LETTER FROM THE EDITOR

Blooming season

Blooming season

This is a common query in newsrooms across India: How do you spell actor Kamal’s second name? Hasan? Hassan? Haasan? It has been an enduring conundrum, apparently. His schoolmates thought he was a Muslim, and his lawyer father said, “Good, don’t correct them.” In school, he was S. Kamal Haasan, the initial stood for his father, D. Srinivasan. Later, Haasan legally severed the initial with his father’s permission.

He wanted the confusion over his identity to continue, the actor told THE WEEK’s Contributing Editor Barkha Dutt, during the latest edition of The Town Hall. The event was held at the Grand Chennai by GRT on November 4. The Town Hall is a series of conversations hosted by THE WEEK and Mojo, supported by Federal Bank. In Chennai, we received additional support from Nippon Paint. The event’s TV partner, Mirror Now, will air the interaction on November 25 (3:30pm) and 26 (6:30pm). It will also be available on THE WEEK’s YouTube page. The Haasan event was the third in the series; former guests were actor Kangana Ranaut and Union Minister Nitin Gadkari.

During the Chennai event, Haasan made his first public announcement about his political party. But, the actor requested guests and THE WEEK to refrain from sharing the declaration on social media. The embargo was set for November 7, his birthday. As I write this, he is all over TV. Happy 63rd, Kamal Haasan.

There has been intense speculation about his faith, too. During the event, he clarified that he was not an atheist, but a rationalist. “There might be a higher being, bigger than all of us,” he said. “But, why worship it? Try to understand it.” A young man then asked him what he thought about his fans calling him aandavan. One meaning of the word is God. But, Haasan said aandavan or aandavar actually meant ruler. “Perhaps, it was used in reference to my ruling the person’s attention for the length of a movie,” he said, to thunderous applause.

Haasan said his party aimed to make everyone vote. He cited the specific example of a flood-hit area in Chennai which had around 15 lakh voters.
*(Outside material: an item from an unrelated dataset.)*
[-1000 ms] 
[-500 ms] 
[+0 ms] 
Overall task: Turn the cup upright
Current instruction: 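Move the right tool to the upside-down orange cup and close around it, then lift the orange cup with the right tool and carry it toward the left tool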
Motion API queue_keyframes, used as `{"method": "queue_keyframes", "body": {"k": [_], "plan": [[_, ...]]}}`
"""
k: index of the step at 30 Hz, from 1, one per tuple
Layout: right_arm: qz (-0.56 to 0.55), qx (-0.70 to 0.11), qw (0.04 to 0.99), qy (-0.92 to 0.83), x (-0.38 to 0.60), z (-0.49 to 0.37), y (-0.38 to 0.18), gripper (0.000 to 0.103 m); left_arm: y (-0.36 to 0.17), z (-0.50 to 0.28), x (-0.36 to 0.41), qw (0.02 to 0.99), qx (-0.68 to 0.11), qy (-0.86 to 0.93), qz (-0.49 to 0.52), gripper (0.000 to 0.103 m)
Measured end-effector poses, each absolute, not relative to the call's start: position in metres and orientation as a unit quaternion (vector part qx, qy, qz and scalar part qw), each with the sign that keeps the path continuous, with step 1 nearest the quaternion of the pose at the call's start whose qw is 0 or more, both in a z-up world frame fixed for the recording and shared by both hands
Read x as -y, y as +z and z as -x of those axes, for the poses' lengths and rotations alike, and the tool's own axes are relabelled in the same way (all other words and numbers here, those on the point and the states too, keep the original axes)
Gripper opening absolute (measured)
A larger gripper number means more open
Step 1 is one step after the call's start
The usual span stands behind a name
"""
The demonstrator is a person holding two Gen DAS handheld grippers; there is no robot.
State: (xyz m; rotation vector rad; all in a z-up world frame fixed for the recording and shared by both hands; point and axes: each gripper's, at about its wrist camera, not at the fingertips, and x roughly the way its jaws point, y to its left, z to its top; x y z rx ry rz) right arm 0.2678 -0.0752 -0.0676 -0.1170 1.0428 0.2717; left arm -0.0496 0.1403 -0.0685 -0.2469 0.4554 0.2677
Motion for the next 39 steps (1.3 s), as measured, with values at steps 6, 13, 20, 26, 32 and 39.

He said that around seven lakh voters in the area did not vote. So, whoever secured over 3.5 lakh votes won. “You are not sheep, that you need a shepherd,” he told the audience. “You appoint a representative. And, when you do not vote, you postpone hope.”

What held me in thrall was the wide canvas he covered during the conversation. I’ll stop with his reference to Vatapi Ganapati. I grew up with the eponymous Muthuswami Dikshitar hymn as my mother loved Carnatic music. Haasan referred to the oral tradition of how Ganapati worship came to the south after the Pallavas defeated the Chalukyas. Paranjothi, the Pallava general, brought the Ganapati idol from Badami to his hometown, Tiruchenkattankudi in today’s Nagapattinam district. Badami got corrupted into Vatapi.

He is impressive, no doubt. But, will he win? In his own words: “I don’t mind losing, as long as you [the voter] win.”